别墅里,杨建仁扫视了一眼大家,然后开口说道:“通知下去,我们的人以后千万不要去招惹那个夏少,如果谁给我惹事,别管我不讲情面!”
“是!”大家轰然应道。
杨建仁有些疲惫地摆了摆手说道:“都下去吧,我想一个人呆一会儿。”
那些跟班、打手们都离开了之后,杨建仁起身到酒柜旁,拿出一瓶红酒倒了小半杯,仰头一饮而尽。
然后杨建仁低头思索了一下,算算时间曹广智那边应该已经吃得差不多了,于是拿出手机来拨通了曹广智的电话。
他在打电话之前就已经斟酌了半晌该怎么说,那个神秘的夏少实在是让他心里很虚,从西江月会所离开之后他就心里七上八下的,感觉完全没有底。

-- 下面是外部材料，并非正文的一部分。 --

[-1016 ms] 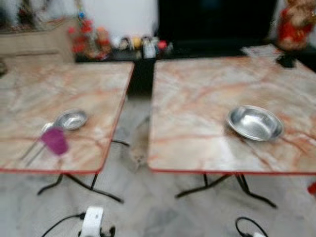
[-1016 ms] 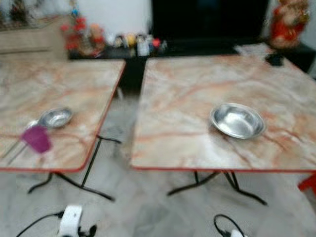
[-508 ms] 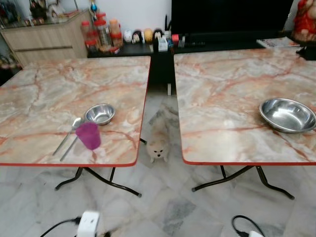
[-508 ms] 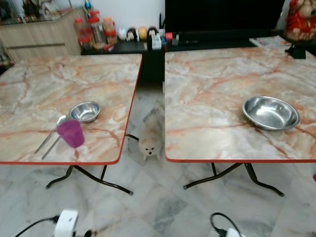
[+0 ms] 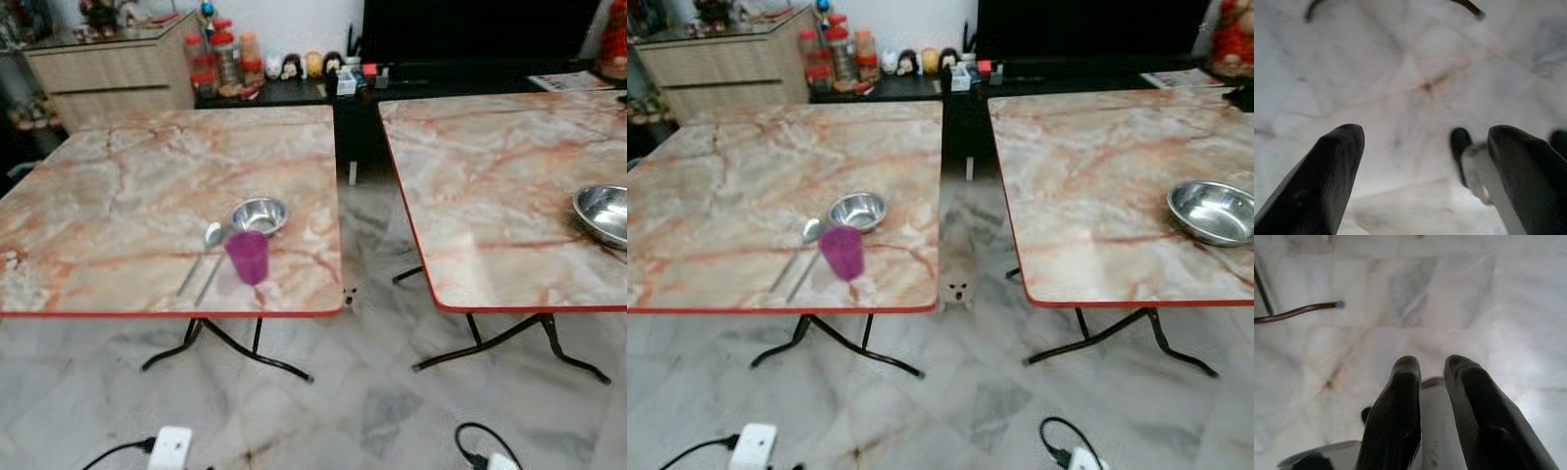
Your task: Setting the table
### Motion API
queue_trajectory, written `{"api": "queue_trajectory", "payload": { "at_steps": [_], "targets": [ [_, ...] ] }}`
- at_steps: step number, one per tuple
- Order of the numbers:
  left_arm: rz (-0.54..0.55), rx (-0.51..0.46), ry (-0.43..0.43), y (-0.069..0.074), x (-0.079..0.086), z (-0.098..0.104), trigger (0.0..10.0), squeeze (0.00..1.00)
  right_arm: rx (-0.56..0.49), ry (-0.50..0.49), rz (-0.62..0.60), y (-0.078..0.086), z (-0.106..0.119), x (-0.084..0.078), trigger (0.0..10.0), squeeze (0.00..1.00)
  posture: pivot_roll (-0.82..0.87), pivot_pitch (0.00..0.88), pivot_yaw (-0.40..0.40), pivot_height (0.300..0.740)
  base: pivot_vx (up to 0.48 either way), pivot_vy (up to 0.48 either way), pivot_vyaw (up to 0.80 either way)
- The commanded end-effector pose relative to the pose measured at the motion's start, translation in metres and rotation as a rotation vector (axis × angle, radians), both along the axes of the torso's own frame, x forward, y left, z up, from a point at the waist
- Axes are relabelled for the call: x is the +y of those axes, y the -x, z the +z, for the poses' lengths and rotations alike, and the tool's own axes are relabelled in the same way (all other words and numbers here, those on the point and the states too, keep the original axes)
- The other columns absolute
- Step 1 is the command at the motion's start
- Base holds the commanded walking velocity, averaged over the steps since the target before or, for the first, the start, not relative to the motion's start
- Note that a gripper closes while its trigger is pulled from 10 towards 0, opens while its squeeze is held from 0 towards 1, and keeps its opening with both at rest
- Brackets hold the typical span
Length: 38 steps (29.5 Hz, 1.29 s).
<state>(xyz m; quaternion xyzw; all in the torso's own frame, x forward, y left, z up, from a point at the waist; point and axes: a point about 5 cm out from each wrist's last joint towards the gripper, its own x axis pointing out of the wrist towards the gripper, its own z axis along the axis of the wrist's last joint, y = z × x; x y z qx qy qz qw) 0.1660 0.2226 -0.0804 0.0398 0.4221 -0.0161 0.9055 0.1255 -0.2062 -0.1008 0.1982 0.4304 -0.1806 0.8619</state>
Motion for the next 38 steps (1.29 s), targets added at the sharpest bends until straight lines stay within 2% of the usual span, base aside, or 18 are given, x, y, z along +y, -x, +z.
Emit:
{"api": "queue_trajectory", "payload": {
  "at_steps": [1,29,38],
  "targets": [
    [-0.012,-0.003,0.011,-0.0039,-0.0063,0.0002,10.0,0.0,-0.006,0.027,-0.021,0.0002,0.0021,-0.0109,10.0,0.0,-0.06,0.004,0.065,0.74,0.0,0.398,0.0],
    [-0.015,-0.015,0.007,-0.0113,-0.0081,0.0029,10.0,0.0,-0.027,0.028,-0.044,-0.0059,0.0049,-0.015,10.0,0.0,-0.05,0.0,0.064,0.74,0.0,0.388,0.0],
    [-0.02,-0.02,-0.011,-0.0108,-0.0057,0.0033,10.0,0.0,-0.047,0.022,-0.04,-0.0092,0.006,-0.0132,10.0,0.0,-0.05,0.0,0.066,0.74,0.0,0.03,0.0]
  ]
}}
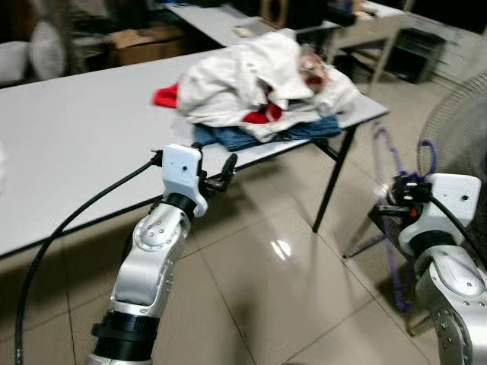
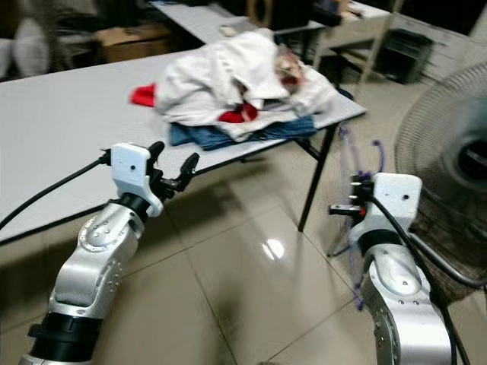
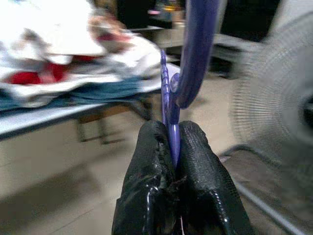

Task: Hang hanger

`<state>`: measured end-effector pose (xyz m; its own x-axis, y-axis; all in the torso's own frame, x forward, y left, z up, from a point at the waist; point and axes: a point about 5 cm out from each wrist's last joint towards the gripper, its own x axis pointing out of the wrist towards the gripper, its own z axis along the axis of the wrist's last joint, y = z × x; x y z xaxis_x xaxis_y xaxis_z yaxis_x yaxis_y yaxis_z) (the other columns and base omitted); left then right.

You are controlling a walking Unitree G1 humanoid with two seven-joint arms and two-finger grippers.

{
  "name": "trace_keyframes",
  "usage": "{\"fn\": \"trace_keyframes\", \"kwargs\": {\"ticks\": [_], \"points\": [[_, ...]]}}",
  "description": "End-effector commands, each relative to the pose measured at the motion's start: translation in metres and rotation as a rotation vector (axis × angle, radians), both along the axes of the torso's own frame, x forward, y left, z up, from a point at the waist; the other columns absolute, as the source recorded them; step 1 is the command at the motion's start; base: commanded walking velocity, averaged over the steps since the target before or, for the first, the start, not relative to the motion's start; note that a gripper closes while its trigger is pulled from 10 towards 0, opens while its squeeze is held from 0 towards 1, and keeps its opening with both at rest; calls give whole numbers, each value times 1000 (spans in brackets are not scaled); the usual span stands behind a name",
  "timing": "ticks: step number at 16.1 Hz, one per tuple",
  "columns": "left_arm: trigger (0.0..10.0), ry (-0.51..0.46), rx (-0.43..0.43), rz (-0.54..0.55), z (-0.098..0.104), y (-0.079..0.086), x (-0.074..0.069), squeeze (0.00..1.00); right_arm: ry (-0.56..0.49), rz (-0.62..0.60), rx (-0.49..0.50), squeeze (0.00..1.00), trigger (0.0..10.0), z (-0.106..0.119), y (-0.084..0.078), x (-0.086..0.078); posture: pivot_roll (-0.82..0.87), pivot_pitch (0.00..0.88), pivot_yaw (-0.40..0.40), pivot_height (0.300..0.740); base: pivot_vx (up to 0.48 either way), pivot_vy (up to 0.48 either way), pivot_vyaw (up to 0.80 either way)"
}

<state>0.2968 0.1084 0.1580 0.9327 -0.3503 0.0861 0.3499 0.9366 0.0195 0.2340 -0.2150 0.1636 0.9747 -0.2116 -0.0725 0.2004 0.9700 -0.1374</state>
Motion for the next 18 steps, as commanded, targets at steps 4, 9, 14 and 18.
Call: {"fn": "trace_keyframes", "kwargs": {"ticks": [4,9,14,18], "points": [[10000,-13,15,20,2,3,3,0,-45,-41,-79,0,10000,5,-1,4,-115,0,-5,740,393,0,0],[10000,-9,-41,-48,4,-3,-1,1000,-22,17,-5,0,10000,1,3,3,-116,0,-5,740,431,0,0],[10000,-20,-15,-13,4,-2,2,1000,-38,37,-7,0,10000,4,5,4,-119,0,-8,740,451,0,0],[10000,-22,-15,2,4,-1,3,1000,-38,52,-11,0,10000,5,6,5,-121,0,-14,740,442,0,-800]]}}
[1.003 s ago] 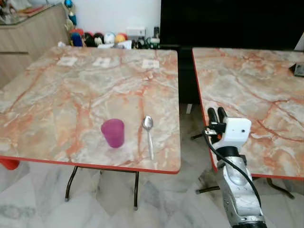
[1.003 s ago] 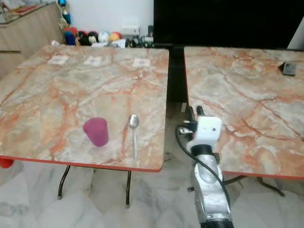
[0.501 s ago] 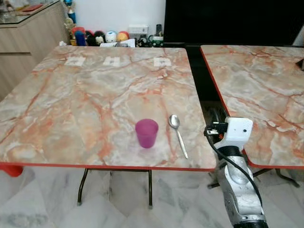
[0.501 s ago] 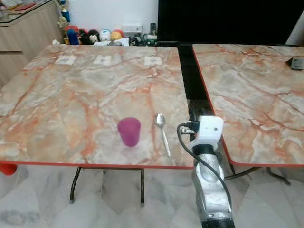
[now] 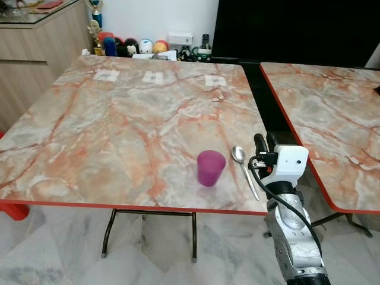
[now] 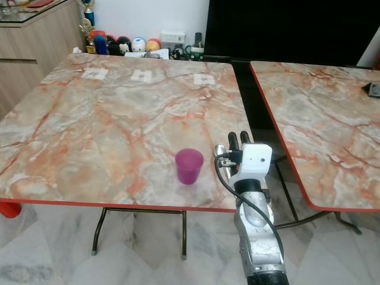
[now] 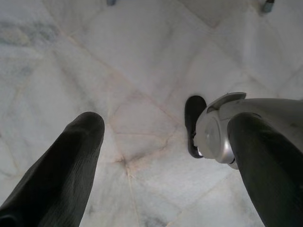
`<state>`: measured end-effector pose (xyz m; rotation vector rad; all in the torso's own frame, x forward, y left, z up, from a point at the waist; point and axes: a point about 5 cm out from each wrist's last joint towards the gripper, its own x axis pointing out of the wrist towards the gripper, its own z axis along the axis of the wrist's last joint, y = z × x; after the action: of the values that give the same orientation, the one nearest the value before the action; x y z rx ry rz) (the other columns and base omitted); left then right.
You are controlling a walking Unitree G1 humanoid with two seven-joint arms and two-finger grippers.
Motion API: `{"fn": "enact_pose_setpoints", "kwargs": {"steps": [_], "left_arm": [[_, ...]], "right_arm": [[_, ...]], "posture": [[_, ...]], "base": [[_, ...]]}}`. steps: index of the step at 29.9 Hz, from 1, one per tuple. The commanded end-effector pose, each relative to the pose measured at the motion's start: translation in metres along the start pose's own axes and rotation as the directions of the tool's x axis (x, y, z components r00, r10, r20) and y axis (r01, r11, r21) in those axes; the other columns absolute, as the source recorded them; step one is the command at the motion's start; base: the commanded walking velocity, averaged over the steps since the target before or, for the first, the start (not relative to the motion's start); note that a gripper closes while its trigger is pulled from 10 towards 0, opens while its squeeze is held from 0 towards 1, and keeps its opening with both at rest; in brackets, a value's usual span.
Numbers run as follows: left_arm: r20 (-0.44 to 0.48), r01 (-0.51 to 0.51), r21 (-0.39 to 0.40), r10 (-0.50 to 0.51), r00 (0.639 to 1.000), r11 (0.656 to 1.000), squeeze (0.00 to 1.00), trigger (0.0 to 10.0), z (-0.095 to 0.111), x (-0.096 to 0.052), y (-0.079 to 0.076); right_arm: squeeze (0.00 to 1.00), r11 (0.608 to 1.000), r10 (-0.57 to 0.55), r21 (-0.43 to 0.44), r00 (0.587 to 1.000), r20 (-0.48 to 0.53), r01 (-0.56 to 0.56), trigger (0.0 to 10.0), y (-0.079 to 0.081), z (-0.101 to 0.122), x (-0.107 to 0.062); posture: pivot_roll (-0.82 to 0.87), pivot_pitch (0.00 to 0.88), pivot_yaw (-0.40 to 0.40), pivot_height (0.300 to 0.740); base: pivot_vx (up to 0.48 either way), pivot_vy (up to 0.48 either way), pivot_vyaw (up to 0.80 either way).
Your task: Setting the table
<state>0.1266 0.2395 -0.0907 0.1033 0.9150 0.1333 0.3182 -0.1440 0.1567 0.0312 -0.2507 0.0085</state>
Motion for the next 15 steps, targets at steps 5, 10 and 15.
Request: {"fn": "enact_pose_setpoints", "kwargs": {"steps": [5,10,15], "left_arm": [[-0.021,0.012,-0.002,-0.012,1.000,1.000,0.00,10.0,-0.0067,-0.0019,-0.0031],[-0.017,0.014,0.000,-0.014,1.000,1.000,0.00,10.0,-0.0047,-0.0011,-0.0035],[-0.019,0.017,-0.001,-0.017,1.000,1.000,0.00,10.0,-0.0039,-0.0006,-0.0048]], "right_arm": [[0.00,1.000,-0.014,-0.024,1.000,-0.005,0.014,10.0,-0.0055,-0.0024,-0.0025],[0.00,0.999,-0.019,-0.027,1.000,0.006,0.019,10.0,-0.0068,-0.0001,-0.0020],[0.00,0.999,-0.033,-0.031,0.999,-0.012,0.033,10.0,-0.0106,-0.0026,-0.0029]], "posture": [[0.04,0.062,-0.026,0.740],[0.04,0.069,-0.028,0.740],[0.04,0.076,-0.032,0.740]], "base": [[0.148,0.000,0.00],[0.258,0.000,0.34],[0.259,0.000,0.09]]}}
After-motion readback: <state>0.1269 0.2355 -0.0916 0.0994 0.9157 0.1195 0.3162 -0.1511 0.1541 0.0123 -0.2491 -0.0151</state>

所以杨建仁就想联系一下曹广智,一来是再好好解释一下,二来也是探探曹广智的口风,了解一下那个夏少到底是何方神圣。
杨建仁没想到的是,电话响了两声就传来了机械的电子音:“对不起,您拨打的用户正在通话……”
曹广智直接挂断了他的电话!
杨建仁脸色微微一变,感觉事情似乎更加不妙了。
新任书记是从外省调过来的,大家对这位宋书记都不太了解,所有的领导、干部这段时间做事都非常谨慎,包括杨建仁的父亲杨金生,生怕工作上出了什么岔子,被当做书记新官上任的第一把火给烧了。
尤其是杨金生正值进步的重要关口,就更是如此了。
杨金生也知道儿子是个什么德性,所以还专门嘱咐他这段时间要老实点儿,千万不要在外面给自己捅娄子。
杨建仁本来也没当回事儿——他已经习惯了在父亲权力光环下的光鲜生活,根本没觉得换了个书记对他的生活会有什么影响,所以依然是我行我素。
只是没想到,这么快他就真的给父亲捅了个篓子,而且这个篓子似乎还不小。
杨建仁虽然纨绔,但却并不是一个草包。
今天曹广智刚进入包厢的时候,并没有同夏若飞打招呼,而是在何峰说到“夏先生”的时候,曹广智才注意到夏若飞的。
这说明曹广智和夏若飞今天极有可能是初次见面,以前最多也就通过电话而已。
初次见面曹广智就是那么一个恭顺的态度,再联想到平时一直都很低调谨慎的何峰居然有了跟自己硬顶的底气,这已经很说明问题了。
结论就是:那个夏少很有可能是与新任书记关系密切。
唯有如此,曹广智与何峰的态度才会有合理的解释。
想到这,杨建仁不禁冒出了一身冷汗。